+++ Data for this exercise +++

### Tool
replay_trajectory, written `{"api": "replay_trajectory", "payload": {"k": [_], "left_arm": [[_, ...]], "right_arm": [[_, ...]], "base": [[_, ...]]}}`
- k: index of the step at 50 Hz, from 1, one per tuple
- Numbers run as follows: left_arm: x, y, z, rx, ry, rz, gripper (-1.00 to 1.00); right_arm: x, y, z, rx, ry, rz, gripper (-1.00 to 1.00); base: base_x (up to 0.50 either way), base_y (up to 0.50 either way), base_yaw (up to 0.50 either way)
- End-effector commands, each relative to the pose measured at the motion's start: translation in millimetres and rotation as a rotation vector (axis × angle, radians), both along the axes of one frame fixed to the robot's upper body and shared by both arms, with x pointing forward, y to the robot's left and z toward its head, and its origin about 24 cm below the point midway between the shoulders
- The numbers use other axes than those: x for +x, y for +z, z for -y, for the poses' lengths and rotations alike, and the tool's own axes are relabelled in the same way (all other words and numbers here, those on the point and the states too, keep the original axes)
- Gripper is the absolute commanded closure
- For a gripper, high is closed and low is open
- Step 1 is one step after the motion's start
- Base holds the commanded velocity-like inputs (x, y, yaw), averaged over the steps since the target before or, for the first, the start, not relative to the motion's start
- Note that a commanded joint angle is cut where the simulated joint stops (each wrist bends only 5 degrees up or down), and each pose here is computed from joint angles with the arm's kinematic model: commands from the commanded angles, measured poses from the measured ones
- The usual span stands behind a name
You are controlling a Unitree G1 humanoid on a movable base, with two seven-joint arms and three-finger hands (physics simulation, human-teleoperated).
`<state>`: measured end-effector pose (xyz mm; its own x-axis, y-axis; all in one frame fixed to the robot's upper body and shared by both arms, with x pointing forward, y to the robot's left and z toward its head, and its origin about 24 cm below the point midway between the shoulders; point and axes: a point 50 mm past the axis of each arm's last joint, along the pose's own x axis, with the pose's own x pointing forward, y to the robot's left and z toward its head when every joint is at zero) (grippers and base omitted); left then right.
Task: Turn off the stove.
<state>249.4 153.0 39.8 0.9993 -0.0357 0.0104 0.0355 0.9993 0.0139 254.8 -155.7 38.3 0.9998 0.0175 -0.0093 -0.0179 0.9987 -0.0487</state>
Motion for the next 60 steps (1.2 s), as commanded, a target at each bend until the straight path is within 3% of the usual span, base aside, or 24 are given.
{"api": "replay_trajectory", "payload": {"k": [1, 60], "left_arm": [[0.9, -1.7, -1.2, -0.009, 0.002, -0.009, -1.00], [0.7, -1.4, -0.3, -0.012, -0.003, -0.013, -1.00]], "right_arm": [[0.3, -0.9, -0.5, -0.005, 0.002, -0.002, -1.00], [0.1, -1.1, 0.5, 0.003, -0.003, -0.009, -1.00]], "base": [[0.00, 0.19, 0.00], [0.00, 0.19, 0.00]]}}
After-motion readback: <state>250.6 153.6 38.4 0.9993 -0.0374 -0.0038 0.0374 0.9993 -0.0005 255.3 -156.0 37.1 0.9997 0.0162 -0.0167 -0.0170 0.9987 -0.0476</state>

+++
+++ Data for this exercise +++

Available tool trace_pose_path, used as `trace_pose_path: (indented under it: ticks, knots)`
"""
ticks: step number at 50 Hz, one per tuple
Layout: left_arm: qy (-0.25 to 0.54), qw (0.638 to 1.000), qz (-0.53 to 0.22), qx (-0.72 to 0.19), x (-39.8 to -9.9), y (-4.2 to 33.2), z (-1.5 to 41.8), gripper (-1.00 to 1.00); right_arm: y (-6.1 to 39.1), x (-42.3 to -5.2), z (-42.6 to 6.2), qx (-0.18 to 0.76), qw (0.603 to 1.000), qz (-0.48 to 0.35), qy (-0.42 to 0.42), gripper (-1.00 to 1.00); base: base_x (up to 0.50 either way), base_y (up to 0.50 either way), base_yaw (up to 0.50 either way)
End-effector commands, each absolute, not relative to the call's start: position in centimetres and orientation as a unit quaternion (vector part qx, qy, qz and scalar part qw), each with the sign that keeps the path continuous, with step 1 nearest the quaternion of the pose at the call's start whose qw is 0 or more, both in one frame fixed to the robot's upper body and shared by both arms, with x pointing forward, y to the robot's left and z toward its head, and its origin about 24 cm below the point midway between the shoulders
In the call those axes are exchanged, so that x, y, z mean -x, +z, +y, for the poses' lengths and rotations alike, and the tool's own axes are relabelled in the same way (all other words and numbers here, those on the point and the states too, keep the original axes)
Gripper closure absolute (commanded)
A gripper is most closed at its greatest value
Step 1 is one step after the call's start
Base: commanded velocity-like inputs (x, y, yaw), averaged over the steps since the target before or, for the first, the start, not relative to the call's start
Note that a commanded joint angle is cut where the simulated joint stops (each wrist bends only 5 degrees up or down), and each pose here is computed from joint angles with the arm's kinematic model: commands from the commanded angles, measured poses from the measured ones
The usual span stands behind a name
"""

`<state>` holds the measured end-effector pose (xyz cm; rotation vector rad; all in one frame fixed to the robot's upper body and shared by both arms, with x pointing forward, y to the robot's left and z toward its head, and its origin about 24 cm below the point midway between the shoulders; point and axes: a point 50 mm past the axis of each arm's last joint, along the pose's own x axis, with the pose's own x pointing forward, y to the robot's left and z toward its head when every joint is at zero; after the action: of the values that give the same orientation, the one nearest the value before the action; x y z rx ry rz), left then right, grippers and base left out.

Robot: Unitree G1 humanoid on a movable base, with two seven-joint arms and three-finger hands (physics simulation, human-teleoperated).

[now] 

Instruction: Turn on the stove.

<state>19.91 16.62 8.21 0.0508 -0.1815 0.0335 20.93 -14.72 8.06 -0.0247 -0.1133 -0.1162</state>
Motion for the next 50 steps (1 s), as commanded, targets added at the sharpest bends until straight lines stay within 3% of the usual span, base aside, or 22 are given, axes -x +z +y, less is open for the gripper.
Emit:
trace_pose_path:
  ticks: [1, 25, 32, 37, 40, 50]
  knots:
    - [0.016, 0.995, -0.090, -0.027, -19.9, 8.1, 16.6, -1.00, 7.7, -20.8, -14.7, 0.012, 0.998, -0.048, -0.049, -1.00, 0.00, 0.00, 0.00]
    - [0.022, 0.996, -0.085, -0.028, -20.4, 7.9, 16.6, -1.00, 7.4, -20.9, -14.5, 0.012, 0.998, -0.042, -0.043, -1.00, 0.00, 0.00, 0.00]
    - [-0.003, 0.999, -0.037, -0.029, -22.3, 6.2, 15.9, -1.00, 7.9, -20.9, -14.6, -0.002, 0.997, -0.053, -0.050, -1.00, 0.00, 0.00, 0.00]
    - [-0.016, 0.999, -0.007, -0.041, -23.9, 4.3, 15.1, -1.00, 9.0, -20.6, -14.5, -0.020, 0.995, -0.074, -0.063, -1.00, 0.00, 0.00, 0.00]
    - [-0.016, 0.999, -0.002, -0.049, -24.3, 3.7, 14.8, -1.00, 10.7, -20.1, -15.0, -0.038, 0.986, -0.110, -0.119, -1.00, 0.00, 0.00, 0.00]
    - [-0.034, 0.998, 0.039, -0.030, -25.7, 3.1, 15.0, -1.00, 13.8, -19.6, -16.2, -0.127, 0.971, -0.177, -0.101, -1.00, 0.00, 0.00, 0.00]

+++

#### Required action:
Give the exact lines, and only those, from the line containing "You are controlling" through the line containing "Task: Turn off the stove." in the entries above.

#### Written reply:
You are controlling a Unitree G1 humanoid on a movable base, with two seven-joint arms and three-finger hands (physics simulation, human-teleoperated).
`<state>`: measured end-effector pose (xyz mm; its own x-axis, y-axis; all in one frame fixed to the robot's upper body and shared by both arms, with x pointing forward, y to the robot's left and z toward its head, and its origin about 24 cm below the point midway between the shoulders; point and axes: a point 50 mm past the axis of each arm's last joint, along the pose's own x axis, with the pose's own x pointing forward, y to the robot's left and z toward its head when every joint is at zero) (grippers and base omitted); left then right.
Task: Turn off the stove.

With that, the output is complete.